極度のストレスと栄養失調に晒されて来たフルードは、発育が同年代の子どもより遅い。貴族に引き取られて教育を受けている最中も、食事は腐りかけの食べ残しを用意され、形式的な食べ方や作法だけを詰め込まれていたという。
まともな食事は神官府に入るまでしたことがなかったかもしれない。
『お前の訴えが正しい。痛かっただろ。辛かっただろ。ずっとずっとずっと痛かったなぁ』
「……は、い……う……うぅ……うわあぁぁん」
しみじみと言われ、焔神の肩に顔をうずめたフルードが嗚咽を漏らした。分かってもらえたことに安堵して、寄り添ってもらえたことが嬉しくて、小さな手で焔神の神衣を掴んでわぁわぁ泣いている。

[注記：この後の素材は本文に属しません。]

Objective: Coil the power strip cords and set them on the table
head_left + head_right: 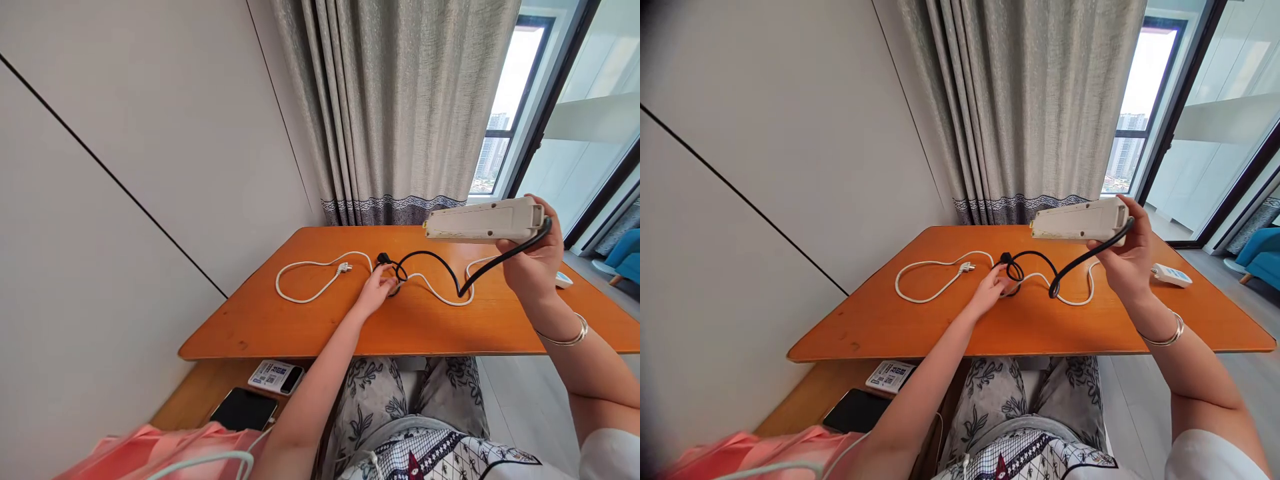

『お前は偉い。こんなにチビなのに耐えて来たんだな。頑張ったな、本当に頑張った。けど、もう頑張らなくていいからな。ここにクソ家族はいねえから。もう二度と地獄には戻らなくていいんだ。好きなだけ泣いて笑って安心していいんだぜ」
次々に染み込む涙で神衣がぐしょぐしょになっても、焔神は気にした様子もなくフルードの背をさすり続けている。ぎゅっと握られた衣はしわくちゃになっているが、それにも文句一つ言わず優しい言葉をかけていた。